Andi looked from Rachel to Kim. “Why shouldn’t we open a cupcake company? If no one
will hire us, we’ll create our own jobs. We’ll be entrepreneurs. Did you know that
the first chocolate cake was baked in the year 1674?”

“I see you did your research, but we’ll need a shop,” Rachel persisted.

“Yes, and in the meantime we can rent an approved kitchen and bake our cupcakes there.
I downloaded an application for a small business license from the internet and as
soon as we get a bank loan for supplies and start taking orders—we’ll be in business.
We can also sell cupcakes at fairs, festivals, and the Farmer’s Market.” Andi frowned
at her sister. “Kim, you haven’t said a word. What do you think?”

Kim’s face paled, making her green eyes and dark hair stand out in vivid contrast.
“I . . . I don’t know. We’ve never done anything like this before.”

“I have to do something,” Andi said, pinning each of them with a direct look. “When
I got home last night, I was handed an eviction notice.”

Rachel gasped. “Can you trade your car for cash at one of the local dealers?”

“I can lend you a couple hundred dollars,” Kim offered.

“Thanks,” Andi said, “but what about rent the following month? And the month after
that?
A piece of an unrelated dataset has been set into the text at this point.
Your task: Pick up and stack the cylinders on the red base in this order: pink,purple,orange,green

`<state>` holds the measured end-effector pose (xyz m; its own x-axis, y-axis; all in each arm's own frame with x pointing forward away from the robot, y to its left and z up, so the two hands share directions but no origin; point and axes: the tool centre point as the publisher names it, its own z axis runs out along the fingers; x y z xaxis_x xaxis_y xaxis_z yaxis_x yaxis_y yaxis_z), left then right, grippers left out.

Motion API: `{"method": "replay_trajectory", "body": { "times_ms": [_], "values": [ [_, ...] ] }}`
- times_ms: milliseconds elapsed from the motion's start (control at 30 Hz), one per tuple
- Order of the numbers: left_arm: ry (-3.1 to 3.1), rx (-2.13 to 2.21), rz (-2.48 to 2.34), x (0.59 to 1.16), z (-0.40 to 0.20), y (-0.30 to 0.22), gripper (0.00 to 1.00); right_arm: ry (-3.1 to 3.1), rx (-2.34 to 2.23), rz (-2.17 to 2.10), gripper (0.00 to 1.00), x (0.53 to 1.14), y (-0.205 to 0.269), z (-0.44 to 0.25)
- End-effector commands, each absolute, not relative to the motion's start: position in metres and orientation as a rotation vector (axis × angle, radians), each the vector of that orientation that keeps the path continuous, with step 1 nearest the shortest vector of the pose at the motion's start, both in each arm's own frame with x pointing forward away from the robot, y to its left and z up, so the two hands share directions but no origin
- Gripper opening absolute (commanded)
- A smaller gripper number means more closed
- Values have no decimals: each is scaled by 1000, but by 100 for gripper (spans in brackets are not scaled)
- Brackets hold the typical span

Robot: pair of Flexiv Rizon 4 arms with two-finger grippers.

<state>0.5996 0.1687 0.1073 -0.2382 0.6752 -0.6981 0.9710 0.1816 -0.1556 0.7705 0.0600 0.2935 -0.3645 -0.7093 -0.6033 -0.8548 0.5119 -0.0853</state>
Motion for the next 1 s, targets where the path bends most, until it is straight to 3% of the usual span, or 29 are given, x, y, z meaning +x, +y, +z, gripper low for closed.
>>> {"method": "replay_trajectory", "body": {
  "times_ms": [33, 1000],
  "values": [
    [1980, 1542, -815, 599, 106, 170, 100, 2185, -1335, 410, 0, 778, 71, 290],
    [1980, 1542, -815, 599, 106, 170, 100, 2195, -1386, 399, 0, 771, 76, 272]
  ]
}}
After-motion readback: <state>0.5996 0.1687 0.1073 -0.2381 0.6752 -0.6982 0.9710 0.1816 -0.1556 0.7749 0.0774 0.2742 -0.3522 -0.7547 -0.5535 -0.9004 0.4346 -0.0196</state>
A cupcake shop will allow me to do what I love and support my daughter at the
same time.”

“I’m with you,” Rachel agreed, her voice soft but resolute. “You’re right. We can
do this. And it’ll be fun. A fun adventure with my two best friends.”

Andi looked at Kim. “Are you in?”

Kim hesitated, then smiled. “Aren’t I always?”

T
HE LOAN OFFICER
adjusted his thick, black-framed glasses and motioned toward the plate of cupcakes
and three-ring binder Andi placed on the desk in front of him. “What’s this?”

“Our business plan.”

He flipped open the binder. “It looks like a cookbook.”

Andi nodded. “It’s meant to be a do-it-yourself cookbook where you add your own recipes
to the blank pages. I liked the colorful photos of baked goods on the cover and thought
it would be perfect for our new cupcake business. I call it
The Cupcake Diary
, our record of everything cupcake related.”

“Isn’t it pretty?” Rachel asked.

The loan officer frowned. “A better question is if it’s practical.”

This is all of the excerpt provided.